Silo – a term that has become part of our everyday business vocabulary, it has been passed around and discussed at many board room tables over the years and for many organisations is still as current today as it was last year and the year before.
Silo mentality in the workplace occurs when people specifically conclude that it is not their responsibility to coordinate their activities with peers or other groups. With this mindset, people have little interest in understanding their part in the success of the organisation as a whole.
What are the consequences of silos and how can we make progress to eliminate them?
The impact of a silo culture can have a far greater reach then just the initial discomfort and office politics it creates. It also creates:
Disconnected decision-making – in this scenario, people act based on their own local context and don’t stop to question how their habits or behaviours are influencing their peers or the organisation as a whole.
Lack of ownership – leaders struggle to engage their people in implementing vital changes. Their team members say all the right things in the weekly meetings but when they come to practise what they need to do, they do so with apathy or don’t do anything until the next meeting and so the cycle continues.
Living according to Murphy’s Law – extremely common and yet we don’t stop to think that this is not healthy! In this culture, manager’s do nothing but firefight and live by the philosophy that ‘anything that can go wrong, will go wrong’. It is always positive to be prepared for a crisis but if we are not taking the time to address the cause, the cycle is vicious and thus the silos become greater.
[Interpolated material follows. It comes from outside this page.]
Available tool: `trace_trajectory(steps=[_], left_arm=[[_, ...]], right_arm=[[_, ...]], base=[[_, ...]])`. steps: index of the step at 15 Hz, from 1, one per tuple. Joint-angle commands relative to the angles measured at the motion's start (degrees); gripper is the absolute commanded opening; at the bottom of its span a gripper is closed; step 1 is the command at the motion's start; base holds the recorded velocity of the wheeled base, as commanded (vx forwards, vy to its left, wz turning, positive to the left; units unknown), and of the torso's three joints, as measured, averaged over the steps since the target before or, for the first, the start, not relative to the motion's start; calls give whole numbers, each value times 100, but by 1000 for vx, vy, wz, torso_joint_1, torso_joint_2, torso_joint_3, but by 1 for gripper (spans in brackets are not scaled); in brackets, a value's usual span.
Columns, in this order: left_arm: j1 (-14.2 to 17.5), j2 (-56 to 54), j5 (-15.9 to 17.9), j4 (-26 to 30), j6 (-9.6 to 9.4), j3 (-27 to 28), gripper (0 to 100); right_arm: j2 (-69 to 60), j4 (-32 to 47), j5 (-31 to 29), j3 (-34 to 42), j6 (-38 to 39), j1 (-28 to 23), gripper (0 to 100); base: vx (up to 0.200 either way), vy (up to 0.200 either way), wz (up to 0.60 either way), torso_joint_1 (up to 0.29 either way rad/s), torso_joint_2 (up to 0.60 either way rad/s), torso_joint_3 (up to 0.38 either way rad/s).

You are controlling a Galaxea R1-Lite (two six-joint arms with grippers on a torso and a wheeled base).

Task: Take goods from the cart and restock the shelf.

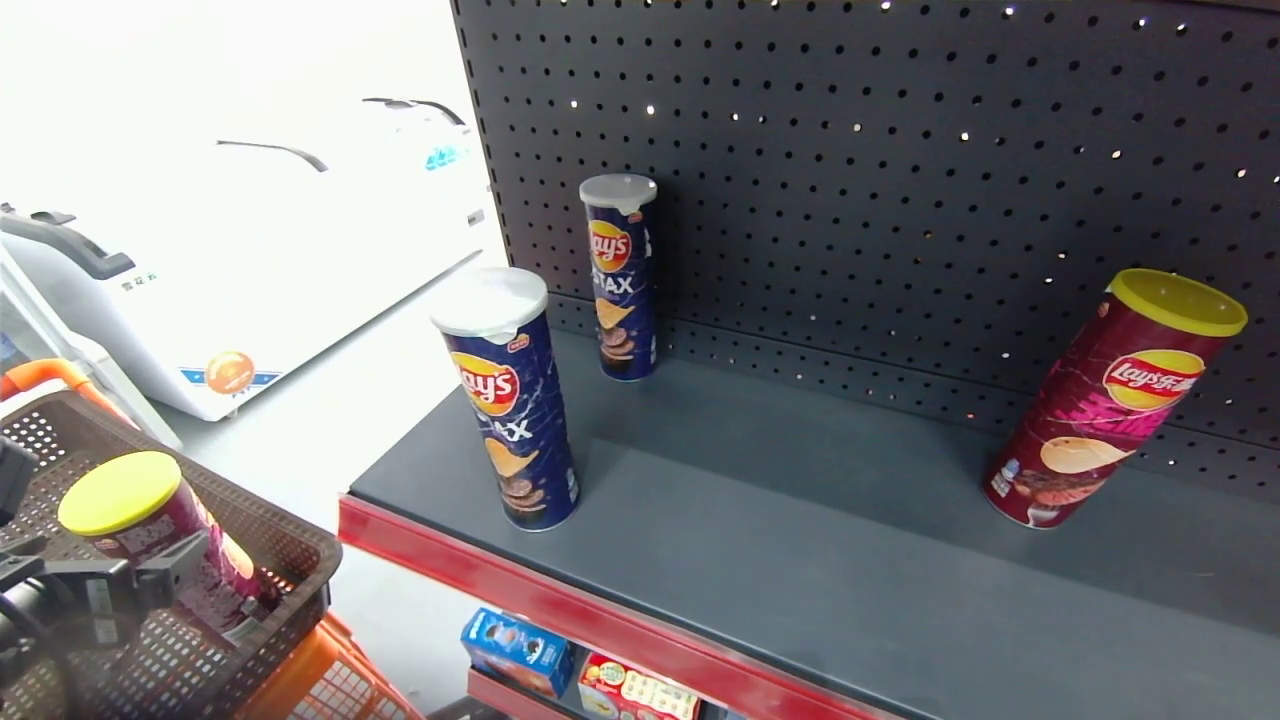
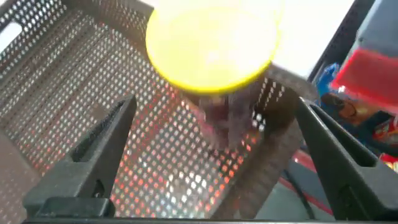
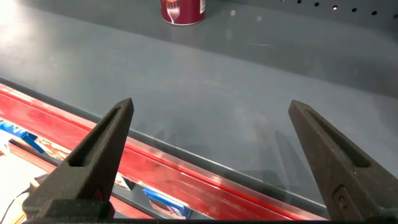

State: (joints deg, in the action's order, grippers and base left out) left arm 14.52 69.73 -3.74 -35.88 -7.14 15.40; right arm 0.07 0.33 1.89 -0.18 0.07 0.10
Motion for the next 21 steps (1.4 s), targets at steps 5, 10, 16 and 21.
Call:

Individual brilliance with no collective initiative – even those groups that individually demonstrate the highest performance but who suffer from a silo mentality can often exhibit collective misjudgement. This phenomenon was beautifully performed prior to the 2007 financial crash. Here we have a sector which has some of the most intelligent minds in the world – the banking sector. Individually, those intelligent minds knew that there were problems with structured commodities and mortgage backed securities which could be disastrous but none of them acted as if it was their responsibility to act – instead they chose to operate as a silo. An article I read just earlier this week summarised this as follows ‘Even with an abundance of individual brilliance, the worldwide financial crash was created by widespread silo mentality that created Collective Stupidity‘.
Blame Culture – everyone is eager to ensure that someone else is blamed for inefficiencies. Quick fixes are usually made without thinking through the consequences. This culture often creates low morale and resentment and can be a trigger of high levels of turnover and low levels of employee/customer engagement.
Move over for the Robots – silos can be the cause of robotic thinking as individuals who were once full of energy and passion for the job are left uninterested in helping to improve processes or work collectively to improve the quality.
These are just a handful of consequences of silos but there are many others.
There is also a focus on Customer Centricity when discussing silos. A customer centric culture needs to be built on a solid unified foundation free of silos because if your Operations Team have a different agenda to your CX/Sales team then ultimately the provision of your service will be suboptimal. The drive towards customer driven growth can be supported by the creation of alignment internally and shared accountability so that all teams understand they are serving the customer – in this culture, the focus is on the customer, not the personal benefit that comes with the silo culture.
How do we break down the silos and create alignment?
Here are some useful tips to consider to begin the process:
1. Create the unified vision and ensure that everyone is on board. Making sure everyone is on board may take time but it is time well spent. There must be a large level of executive buy in and core understanding of the company’s long term goals, department objectives, and key initiatives within the leadership team prior to passing it down to the teams. This will eradicate departmental managers acting solely in the interest of their team. A unified leadership team will create trust and empowerment.
2. Work towards the goal and ensure that every team member knows how their contribution is going to make an impact on that common goal. This is where leaders must be rigorous with their scheduled 121s and weekly team meetings and where the importance of a coaching culture comes in. Coaching can unlock a silo culture because it creates trust and transparency.
3.Motivate and incentivise your team. Once the goal has been defined make sure that the tactics your team need to execute towards that common goal are aligned with their peers both in their own team and amongst other departments. For example, if your goal is to create a better customer experience and eliminate a silo amongst your sales and ops teams, ensure your project managers and your sales team are incentivised towards that goal in the same way.
4. Measure your success. Whether that be through KPIs or scheduled meetings. It’s fundamental you know how well you are tracking against a certain goal because if it’s not working it perhaps need reviewing.
5. Formalise an opportunity to work cross functionally. That could be that you invite the other teams into your weekly meetings and exhibit the habits and behaviours you wish all teams to display.
Get your people rowing in the same direction and you break down the silos.